◆ **WHAT YOU NEED TO DO**
Each record that follows should be repeated exactly, minus any images.

** Opening SUPPLIED RECORDS block **

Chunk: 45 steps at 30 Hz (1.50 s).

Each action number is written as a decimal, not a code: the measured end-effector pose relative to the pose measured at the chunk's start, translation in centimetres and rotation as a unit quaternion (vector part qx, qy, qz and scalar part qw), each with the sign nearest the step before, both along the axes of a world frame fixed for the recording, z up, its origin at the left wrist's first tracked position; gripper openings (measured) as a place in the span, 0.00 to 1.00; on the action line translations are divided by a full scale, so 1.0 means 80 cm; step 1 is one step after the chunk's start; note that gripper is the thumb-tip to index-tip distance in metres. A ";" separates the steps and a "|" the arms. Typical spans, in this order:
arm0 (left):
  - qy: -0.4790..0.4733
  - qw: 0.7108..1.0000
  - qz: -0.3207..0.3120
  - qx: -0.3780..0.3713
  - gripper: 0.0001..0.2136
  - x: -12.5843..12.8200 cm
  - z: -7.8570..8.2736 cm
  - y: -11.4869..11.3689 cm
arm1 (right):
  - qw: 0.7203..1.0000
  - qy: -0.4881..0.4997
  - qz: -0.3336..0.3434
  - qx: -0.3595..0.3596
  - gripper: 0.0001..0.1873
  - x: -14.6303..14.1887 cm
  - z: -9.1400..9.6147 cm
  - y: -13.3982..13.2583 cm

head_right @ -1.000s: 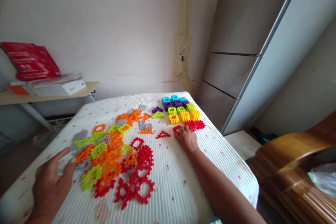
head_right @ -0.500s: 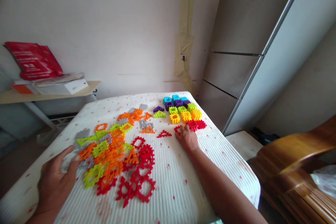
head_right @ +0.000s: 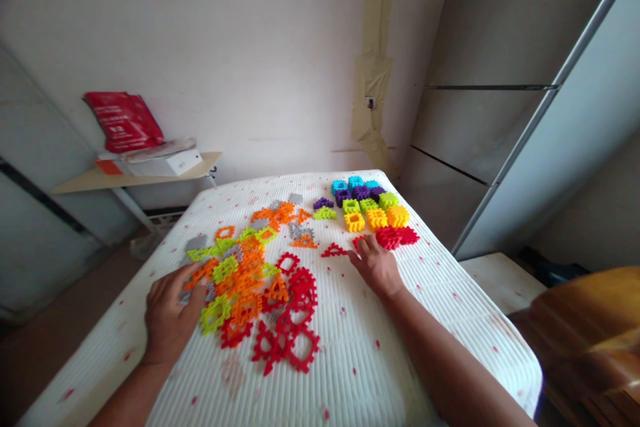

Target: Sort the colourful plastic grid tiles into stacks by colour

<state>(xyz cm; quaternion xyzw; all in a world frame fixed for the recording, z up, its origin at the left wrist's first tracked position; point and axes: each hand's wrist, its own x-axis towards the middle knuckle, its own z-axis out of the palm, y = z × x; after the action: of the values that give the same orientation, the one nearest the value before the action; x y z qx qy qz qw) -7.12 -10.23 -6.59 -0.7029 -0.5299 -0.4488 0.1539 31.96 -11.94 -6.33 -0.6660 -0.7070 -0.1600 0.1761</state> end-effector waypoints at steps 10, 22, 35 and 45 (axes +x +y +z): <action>0.178 0.932 -0.110 -0.295 0.07 0.147 0.045 0.004 | 0.961 0.005 0.259 -0.096 0.19 -0.034 -0.013 -0.007; 0.209 0.906 -0.003 -0.368 0.09 0.176 0.042 0.014 | 0.964 -0.021 0.255 -0.077 0.18 -0.035 -0.009 -0.007; 0.159 0.945 0.011 -0.286 0.10 0.167 0.030 0.007 | 0.965 -0.005 0.252 -0.074 0.16 -0.036 -0.011 -0.006; -0.371 0.863 -0.139 -0.314 0.16 0.156 0.017 0.004 | 0.963 0.108 0.246 -0.024 0.16 -0.042 -0.005 -0.007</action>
<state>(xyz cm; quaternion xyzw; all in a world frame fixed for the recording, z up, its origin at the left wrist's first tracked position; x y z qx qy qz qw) 5.36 -9.88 -5.19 -0.5623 -0.5575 -0.5030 -0.3464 28.60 -12.52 -6.73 -0.4890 -0.8293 -0.0223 0.2693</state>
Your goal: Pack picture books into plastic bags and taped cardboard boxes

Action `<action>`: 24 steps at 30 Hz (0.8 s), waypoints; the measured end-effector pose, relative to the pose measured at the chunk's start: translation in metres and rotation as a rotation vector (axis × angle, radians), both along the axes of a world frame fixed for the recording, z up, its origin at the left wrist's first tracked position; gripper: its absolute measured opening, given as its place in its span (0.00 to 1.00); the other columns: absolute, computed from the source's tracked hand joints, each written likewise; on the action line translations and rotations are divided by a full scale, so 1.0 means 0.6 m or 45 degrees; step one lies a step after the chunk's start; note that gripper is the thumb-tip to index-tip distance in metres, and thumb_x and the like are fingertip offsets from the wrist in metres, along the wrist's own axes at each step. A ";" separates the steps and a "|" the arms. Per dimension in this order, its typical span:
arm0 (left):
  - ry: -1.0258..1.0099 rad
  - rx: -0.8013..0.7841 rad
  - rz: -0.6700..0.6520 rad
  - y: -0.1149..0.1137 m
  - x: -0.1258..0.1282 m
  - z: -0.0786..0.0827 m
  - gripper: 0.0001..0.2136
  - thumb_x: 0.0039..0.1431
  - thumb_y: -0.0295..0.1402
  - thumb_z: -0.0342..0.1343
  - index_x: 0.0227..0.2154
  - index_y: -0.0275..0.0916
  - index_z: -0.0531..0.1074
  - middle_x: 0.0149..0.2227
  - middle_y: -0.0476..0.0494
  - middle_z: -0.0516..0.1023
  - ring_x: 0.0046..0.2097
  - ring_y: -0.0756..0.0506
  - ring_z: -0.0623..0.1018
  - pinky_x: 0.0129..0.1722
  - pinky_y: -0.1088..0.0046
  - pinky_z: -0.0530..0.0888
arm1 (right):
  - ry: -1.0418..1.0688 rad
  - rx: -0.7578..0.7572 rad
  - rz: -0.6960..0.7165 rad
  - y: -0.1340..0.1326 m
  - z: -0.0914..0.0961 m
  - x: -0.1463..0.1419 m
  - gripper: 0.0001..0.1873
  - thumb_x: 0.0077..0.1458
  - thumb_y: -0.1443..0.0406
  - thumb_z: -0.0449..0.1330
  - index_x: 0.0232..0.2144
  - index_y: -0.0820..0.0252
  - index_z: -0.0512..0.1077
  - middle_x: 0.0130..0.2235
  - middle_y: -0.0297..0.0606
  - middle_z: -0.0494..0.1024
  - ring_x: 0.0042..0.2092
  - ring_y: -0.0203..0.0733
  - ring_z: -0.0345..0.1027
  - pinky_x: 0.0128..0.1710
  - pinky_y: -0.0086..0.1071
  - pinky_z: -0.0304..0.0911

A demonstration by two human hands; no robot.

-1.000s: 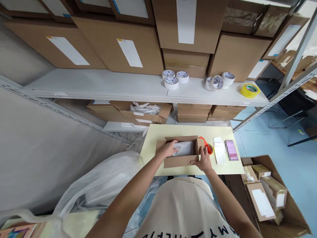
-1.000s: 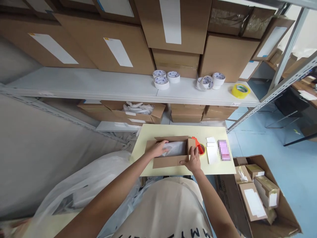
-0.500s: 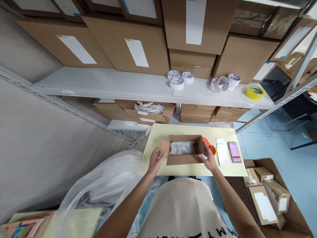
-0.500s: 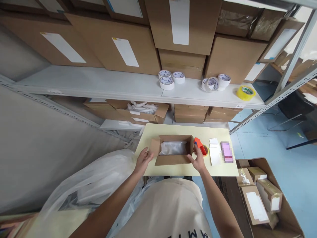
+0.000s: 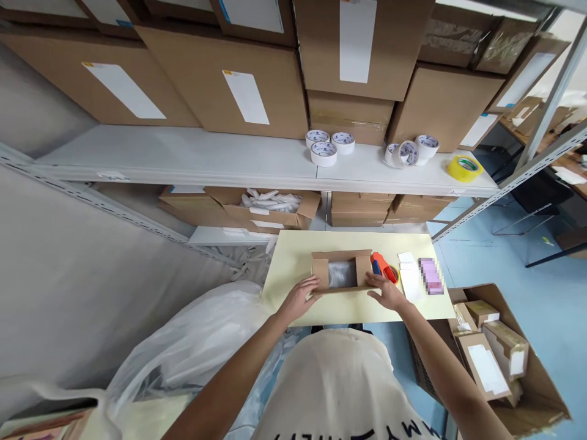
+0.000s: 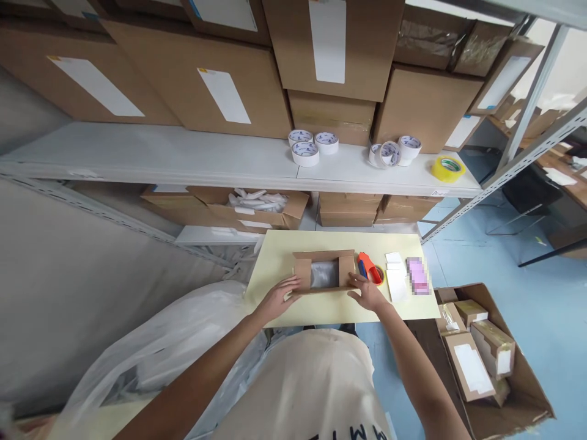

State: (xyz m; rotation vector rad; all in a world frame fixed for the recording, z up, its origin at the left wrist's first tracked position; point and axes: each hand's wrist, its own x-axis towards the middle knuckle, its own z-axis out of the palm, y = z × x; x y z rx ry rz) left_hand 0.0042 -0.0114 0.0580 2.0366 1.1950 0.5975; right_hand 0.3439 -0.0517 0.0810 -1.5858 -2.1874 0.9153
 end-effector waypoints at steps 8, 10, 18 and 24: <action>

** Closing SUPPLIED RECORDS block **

◆ **TASK RESULT**
Chunk: 45 steps at 30 Hz (1.50 s).

Each action number is written as a decimal, not a code: the measured end-effector pose relative to the pose measured at the chunk's start, translation in centimetres and rotation as a unit quaternion (vector part qx, qy, qz and scalar part qw), each with the sign nearest the step before, both along the axes of a world frame fixed for the recording, z up, its origin at the left wrist's first tracked position; gripper openings (measured) as a place in the span, 0.00 to 1.00; on the action line translations are divided by a full scale, so 1.0 means 80 cm; step 1 is one step after the chunk's start; note that gripper is the thumb-tip to index-tip distance in metres. A ";" separates the steps and a "|" the arms. Typical spans, in this order:
arm0 (left):
  - qy: -0.4790..0.4733
  - qw: 0.7108..1.0000
  - qz: -0.3207..0.3120
  - qx: -0.3780..0.3713
  - gripper: 0.0001..0.2136
  - x: -12.5843..12.8200 cm
  - z: -7.8570..8.2736 cm
  - y: -11.4869..11.3689 cm
arm1 (right):
  - qw: 0.7203..1.0000
  - qy: -0.4881..0.4997
  - qz: -0.3336..0.3434
  - qx: -0.3595..0.3596
  - gripper: 0.0001..0.1873
  - x: -14.6303..14.1887 cm
  - z: -9.1400..9.6147 cm
  - y: -13.3982..13.2583 cm

head_right @ -1.000s: 
head_right @ -0.500s: 
head_right @ +0.000s: 

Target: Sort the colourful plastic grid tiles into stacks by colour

<state>(xyz cm; quaternion xyzw; all in a world frame fixed for the recording, z up, its origin at the left wrist's first tracked position; point and axes: each hand's wrist, its own x-axis towards the middle knuckle, its own z-axis out of the palm, y = z × x; after the action: of the values that give the same orientation, the one nearest the value before the action; x y z qx qy qz qw) -7.12 -10.23 -6.59 -0.7029 -0.5299 -0.4488 0.1539 31.96 -11.94 -6.33 -0.6660 -0.7070 -0.1600 0.1761</state> end-effector waypoints at steps 10, 22, 35 and 45 (axes +x +y +z): <action>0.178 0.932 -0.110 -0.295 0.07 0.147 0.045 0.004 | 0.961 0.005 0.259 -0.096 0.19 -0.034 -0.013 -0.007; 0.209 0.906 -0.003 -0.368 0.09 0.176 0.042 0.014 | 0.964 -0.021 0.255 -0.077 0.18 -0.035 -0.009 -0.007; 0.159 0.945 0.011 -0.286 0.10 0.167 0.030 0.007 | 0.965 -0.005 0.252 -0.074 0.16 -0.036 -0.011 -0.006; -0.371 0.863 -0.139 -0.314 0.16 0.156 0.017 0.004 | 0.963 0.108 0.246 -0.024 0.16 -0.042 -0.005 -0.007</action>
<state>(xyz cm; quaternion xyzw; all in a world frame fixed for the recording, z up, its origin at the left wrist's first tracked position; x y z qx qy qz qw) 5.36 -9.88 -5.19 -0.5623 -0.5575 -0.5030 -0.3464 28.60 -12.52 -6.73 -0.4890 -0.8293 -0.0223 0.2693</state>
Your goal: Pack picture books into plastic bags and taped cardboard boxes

Action `<action>`: 24 steps at 30 Hz (0.8 s), waypoints; the measured end-effector pose, relative to the pose measured at the chunk's start: translation in metres and rotation as a rotation vector (axis × angle, radians), both along the axes of a world frame fixed for the recording, z up, its origin at the left wrist's first tracked position; gripper: its absolute measured opening, given as its place in its span (0.00 to 1.00); the other columns: absolute, computed from the source's tracked hand joints, each written likewise; on the action line translations and rotations are divided by a full scale, so 1.0 means 0.6 m or 45 degrees; step one lies a step after the chunk's start; note that gripper is the thumb-tip to index-tip distance in metres, and thumb_x and the like are fingertip offsets from the wrist in metres, along the wrist's own axes at each step. A ";" separates the steps and a "|" the arms. Per dimension in this order, its typical span:
arm0 (left):
  - ry: -1.0258..1.0099 rad
  - rx: -0.8013..0.7841 rad
  - rz: -0.6700..0.6520 rad
  - y: -0.1149..0.1137 m
  - x: -0.1258..0.1282 m
  - z: -0.0786..0.0827 m
  - gripper: 0.0001..0.2136
  - thumb_x: 0.0039..0.1431
  - thumb_y: -0.0295..0.1402
  - thumb_z: -0.0342..0.1343
  - index_x: 0.0227..0.2154
  - index_y: -0.0275..0.0916
  - index_z: -0.0531..0.1074
  - middle_x: 0.0149..0.2227
  - middle_y: -0.0476..0.0494
  - middle_z: -0.0516..0.1023
  - ring_x: 0.0046..0.2097
  - ring_y: -0.0756..0.0506
  - ring_z: -0.0623..0.1018
  - pinky_x: 0.0129..0.1722
  - pinky_y: -0.1088..0.0046
  - pinky_z: -0.0530..0.0888
arm1 (right):
  - ry: -1.0418..1.0688 rad
  - rx: -0.7578..0.7572 rad
  - rz: -0.6960..0.7165 rad
  - y: -0.1340..0.1326 m
  - z: -0.0914..0.0961 m
  - x: -0.1463..0.1419 m
  - gripper: 0.0001..0.1873
  - thumb_x: 0.0077..0.1458
  - thumb_y: -0.1443..0.0406
  - thumb_z: -0.0449..0.1330
  - index_x: 0.0232..0.2144
  - index_y: -0.0820..0.0252
  - index_z: -0.0512..0.1077
  - middle_x: 0.0130..0.2235
  - middle_y: -0.0297..0.0606
  - middle_z: -0.0494..0.1024
  - ring_x: 0.0042..0.2092
  - ring_y: -0.0203..0.0733
  - ring_z: -0.0345..0.1027
  - pinky_x: 0.0128..0.1710
  - pinky_y: -0.0086..0.1071
  - pinky_z: -0.0304..0.0911

A demonstration by two human hands; no robot.

-1.000s: 
-1.000s: 
-0.500s: 
-0.500s: 
+0.000s: 
+0.000s: 

State: (xyz m; rotation vector rad; all in a world frame fixed for the recording, z up, its origin at the left wrist's first tracked position; point and axes: each hand's wrist, its own x-axis towards the middle knuckle, its own z-axis out of the palm, y = z × x; x y z rx ry rz) left_hand 0.0042 -0.0114 0.0580 2.0366 1.1950 0.5975; right_hand 0.3439 -0.0517 0.0810 -1.5858 -2.1874 0.9153
 end-effector waypoints at steps 8, 10, 18 and 24: <action>

That concludes the exercise.